We saw in the overview of OSPF that there are Link State Update packets for communicating information about links in the network. Within those packets are "objects" called Link State Advertisements (LSAs) that carry information concerning particular types of links. Originaly OSPF defined the following LSAs:

Router (LSA type 1)
Network (LSA type 2)
Summary (LSA type 3)
ASBR (LSA type 4)
External (LSA type 5)

For point to point links in a single OSPF area only the Router LSA is relevant to us now. Its format is shown in the figure below. In this figure we see that along with the data associated with a link is a "metric" field. (Note that multiple TOS fields were never widely used or deployed). This is the "weight" or "distance" number used in the shortest path computations.

Figure 22. OSPFv2 Router link state advertisement format.

One thing that we don't see in the Router LSA is any information to help with traffic engineering. What kind of information might be helpful?
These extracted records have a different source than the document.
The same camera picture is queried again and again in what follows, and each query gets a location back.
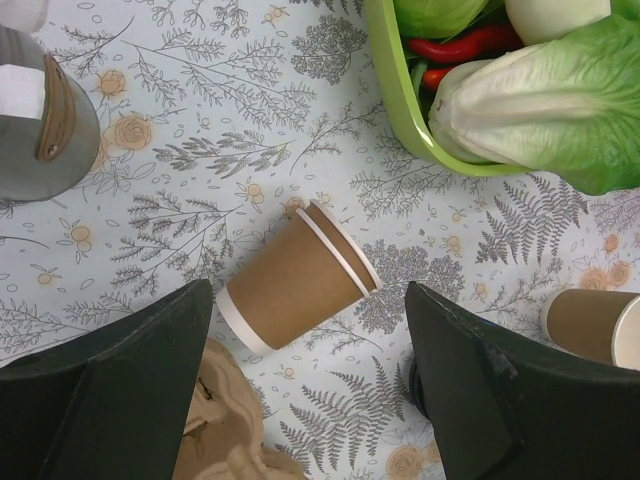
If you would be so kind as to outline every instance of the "green bowl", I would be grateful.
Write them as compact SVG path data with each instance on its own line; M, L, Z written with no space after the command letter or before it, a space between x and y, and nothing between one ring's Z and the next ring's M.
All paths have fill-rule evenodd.
M416 157L439 162L449 170L470 177L492 177L531 171L525 167L499 163L473 165L445 152L435 142L424 123L413 91L393 0L365 0L365 15L382 99L391 127L407 150Z

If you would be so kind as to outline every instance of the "tipped-over paper cup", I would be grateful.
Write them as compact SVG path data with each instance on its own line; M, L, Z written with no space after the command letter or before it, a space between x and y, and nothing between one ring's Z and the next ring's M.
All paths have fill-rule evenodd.
M561 290L542 308L540 326L558 346L589 360L640 370L640 295Z
M381 285L340 223L312 201L227 283L216 303L238 338L265 355Z

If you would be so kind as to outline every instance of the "table surface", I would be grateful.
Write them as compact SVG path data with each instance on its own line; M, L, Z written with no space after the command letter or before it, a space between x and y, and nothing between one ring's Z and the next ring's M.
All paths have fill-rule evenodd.
M266 443L311 478L443 478L431 426L403 400L407 282L541 340L550 292L637 288L640 196L414 159L380 101L362 0L286 1L52 0L37 37L89 92L104 138L76 188L0 203L0 359L190 279L219 289L315 198L386 286L265 358L217 312L211 335L264 401Z

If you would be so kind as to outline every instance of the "red chili pepper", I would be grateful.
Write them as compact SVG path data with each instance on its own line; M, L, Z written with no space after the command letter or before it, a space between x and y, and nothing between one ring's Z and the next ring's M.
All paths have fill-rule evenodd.
M434 68L433 70L427 70L424 72L422 76L422 83L426 85L426 87L435 92L438 90L440 86L440 82L444 78L444 76L453 70L455 67L447 67L447 68Z
M412 38L409 50L437 63L464 63L482 53L509 52L522 48L522 40L511 24L488 25L447 43Z

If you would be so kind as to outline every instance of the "cabbage leaf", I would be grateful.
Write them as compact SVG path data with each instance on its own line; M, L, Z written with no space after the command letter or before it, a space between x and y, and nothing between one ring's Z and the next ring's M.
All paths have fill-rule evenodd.
M467 28L488 2L489 0L393 0L393 5L400 35L447 38Z
M611 15L462 81L450 74L429 125L451 154L453 141L489 161L555 172L591 195L640 186L640 22Z

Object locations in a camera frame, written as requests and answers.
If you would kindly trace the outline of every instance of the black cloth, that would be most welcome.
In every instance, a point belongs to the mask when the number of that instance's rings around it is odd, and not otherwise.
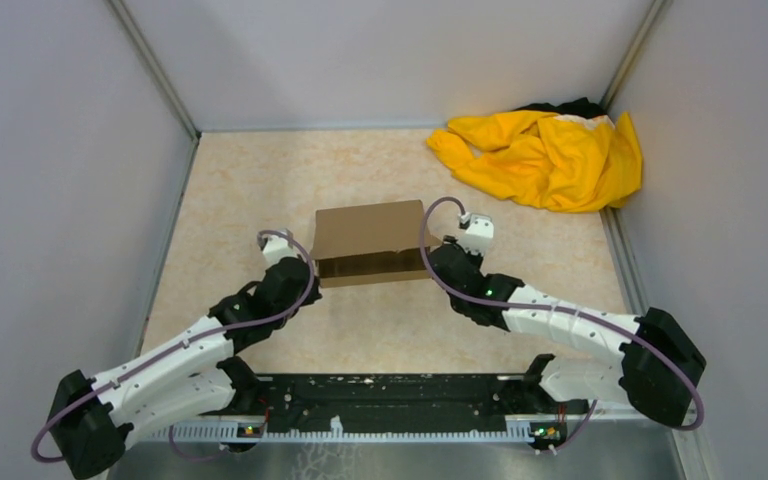
[[[530,103],[524,107],[519,107],[514,111],[533,110],[536,112],[554,112],[559,115],[576,115],[584,118],[596,118],[607,115],[608,112],[599,104],[593,103],[587,97],[581,97],[572,102],[562,103],[558,106],[551,103]]]

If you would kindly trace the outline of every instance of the gray wall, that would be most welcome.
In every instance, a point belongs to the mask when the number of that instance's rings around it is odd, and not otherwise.
[[[0,479],[71,478],[31,439],[133,353],[188,149],[103,2],[0,2]]]
[[[438,125],[598,98],[650,0],[130,0],[202,130]]]
[[[646,157],[622,216],[650,303],[708,358],[723,478],[768,478],[768,2],[675,2],[615,110]]]

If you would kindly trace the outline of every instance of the box flap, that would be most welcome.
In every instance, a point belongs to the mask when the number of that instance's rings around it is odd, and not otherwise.
[[[322,260],[418,248],[424,213],[420,200],[317,210],[311,255]],[[426,230],[426,246],[440,243]]]

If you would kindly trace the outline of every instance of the yellow cloth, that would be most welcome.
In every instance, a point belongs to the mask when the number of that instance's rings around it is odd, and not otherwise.
[[[621,207],[639,190],[643,155],[631,118],[530,110],[459,117],[428,146],[452,176],[494,197],[554,212]],[[478,158],[466,142],[484,152]]]

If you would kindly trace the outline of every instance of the wooden table surface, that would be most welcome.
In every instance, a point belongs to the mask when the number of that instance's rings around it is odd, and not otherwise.
[[[430,130],[205,134],[184,196],[143,351],[186,329],[222,297],[259,280],[262,229],[289,228],[312,246],[321,208],[443,195],[490,215],[484,271],[561,298],[623,312],[598,214],[500,202],[449,175],[425,146]],[[457,233],[456,209],[431,219]],[[480,327],[454,313],[431,280],[324,289],[268,340],[241,353],[259,373],[522,372],[540,353],[581,356],[552,341]]]

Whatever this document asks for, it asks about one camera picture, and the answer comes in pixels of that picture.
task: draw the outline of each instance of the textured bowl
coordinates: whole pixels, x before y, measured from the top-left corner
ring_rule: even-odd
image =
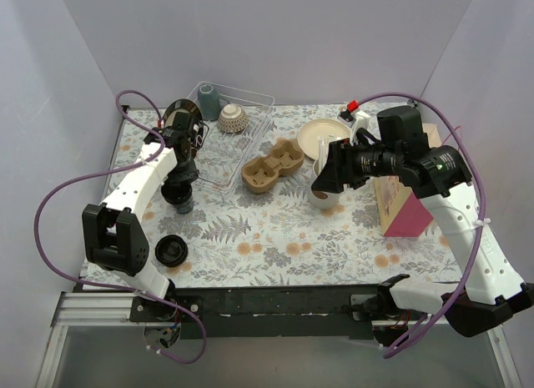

Bandwidth capability of the link
Current bandwidth usage on a link
Information on link reliability
Etc...

To accommodate the distribution of additional information not needed by standard IP routing but useful for MPLS traffic engineering an additional LSA was added in RFC2370 in 1998. RFC5250 obsoleted RFC2370 and contains the definition of this new "Opaque LSA":

   This document defines enhancements to the OSPF protocol to support a
   new class of link state advertisements (LSAs) called Opaque LSAs.
   Opaque LSAs provide a generalized mechanism to allow for the future
   extensibility of OSPF.  Opaque LSAs consist of a standard LSA header
   followed by application-specific information.  The information field
   may be used directly by OSPF or by other applications.  Standard OSPF
   link-state database flooding mechanisms are used to distribute Opaque
   LSAs to all or some limited portion of the OSPF topology.

With this new LSA OSPF was extended to support traffic engineering in RFC3630:

   This document describes extensions to the OSPF protocol version 2 to
   support intra-area Traffic Engineering (TE), using Opaque Link State
   Advertisements.

Among the most interesting information that gets carried in the opaque LSA defined in RFC3630 is:

  5 - Traffic engineering metric (4 octets)
  6 - Maximum bandwidth (4 octets)
  7 - Maximum reservable bandwidth (4 octets)
  8 - Unreserved bandwidth (32 octets)

So they support a metric different from that used by IP, and a number of flavors of link bandwidth.

RSVP-TE

We will discuss an alternative method for label distribution, RSVP-TE, that supports traffic engineering via explicit paths in the section on GMPLS.